ただ、今重要なのは随行者の持つ女神との親和性の高低ではない。女神と直接会えるという一事だ。
「女神には直ぐに会えますか?」
女神には尊称は付けない。私は信者じゃないし、誘拐の被害者だしね!恥ずかしげも無く卑劣な誘拐手段を構築した犯人なら、キリキリ責任は取って貰わなくちゃいけないしね。
「直ぐに・・・、ですか?」
「はい、今直ぐにでも」
戸惑いを見せる彼等に、キッパリと希望を告げる。
何?何をもったいぶる必要が有る訳?
「一応、陛下への謁見の後に予定しておりますが」
「いえ、今直ぐに」
陛下への謁見とか面倒な事は要りません。これ以上ムカつき増やされたら自分を抑えられる自信がありませんよ。
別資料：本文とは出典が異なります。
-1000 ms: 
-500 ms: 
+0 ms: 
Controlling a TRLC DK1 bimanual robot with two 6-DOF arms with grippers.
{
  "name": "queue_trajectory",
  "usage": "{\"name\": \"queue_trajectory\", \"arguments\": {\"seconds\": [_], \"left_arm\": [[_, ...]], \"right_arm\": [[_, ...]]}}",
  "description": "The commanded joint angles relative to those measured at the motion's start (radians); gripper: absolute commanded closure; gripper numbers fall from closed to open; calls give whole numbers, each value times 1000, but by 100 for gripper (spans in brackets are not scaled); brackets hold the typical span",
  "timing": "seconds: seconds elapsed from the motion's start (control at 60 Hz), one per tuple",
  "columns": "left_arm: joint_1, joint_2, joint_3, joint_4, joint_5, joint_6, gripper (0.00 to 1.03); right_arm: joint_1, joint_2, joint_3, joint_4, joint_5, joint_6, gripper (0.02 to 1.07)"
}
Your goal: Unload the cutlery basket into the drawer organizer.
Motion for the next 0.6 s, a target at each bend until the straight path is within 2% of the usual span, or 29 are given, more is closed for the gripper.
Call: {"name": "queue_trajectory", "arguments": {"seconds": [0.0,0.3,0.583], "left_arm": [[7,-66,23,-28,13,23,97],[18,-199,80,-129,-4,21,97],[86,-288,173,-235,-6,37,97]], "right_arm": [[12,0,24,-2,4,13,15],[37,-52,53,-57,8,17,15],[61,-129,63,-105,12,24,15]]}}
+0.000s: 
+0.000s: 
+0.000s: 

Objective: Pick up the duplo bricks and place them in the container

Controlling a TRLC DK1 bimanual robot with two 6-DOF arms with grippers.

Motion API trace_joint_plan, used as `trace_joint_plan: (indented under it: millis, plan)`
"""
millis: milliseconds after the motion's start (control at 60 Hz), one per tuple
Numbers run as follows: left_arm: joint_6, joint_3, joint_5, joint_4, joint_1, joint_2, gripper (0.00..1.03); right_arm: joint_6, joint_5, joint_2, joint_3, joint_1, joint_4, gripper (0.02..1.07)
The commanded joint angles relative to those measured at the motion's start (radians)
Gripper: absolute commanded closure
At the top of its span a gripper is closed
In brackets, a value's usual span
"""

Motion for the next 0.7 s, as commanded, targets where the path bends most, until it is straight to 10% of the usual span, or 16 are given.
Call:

帰還への光明が見えたからには、とにかく悠長にそちらの予定に合わせている暇は無いのです。何だかんだで結構時間を取られているので、そろそろベランダに干している客用布団を取り込まなければ海風に曝されてしけってしまうからね。それに最寄り駅に到着した姉から電話も来そうな頃合だし。お迎えついでに地元のお気に入りの寿司屋でちょっと贅沢する予定なのだ。なので妥協は出来ません。帰る気満々です。
取り敢えず女神には一発ブチ喰らわす。
「今直ぐに」
大事な事なので、胆に力を込めて二度言いました。
念押しです。
「は、で、では、ご案内致します。此方へ・・・」
多少順序が違ったところで、あなた方には大した問題でも無い事でしょう。
戸惑いながらも、彼等は私の要求を呑む事にしたようで、席を立って女神の謁見の場へと私を先導し始める。
そうそう、よろしくお願いしますよ。
彼等は、私が何を考えているかなんて、想像も付かないんだろうな。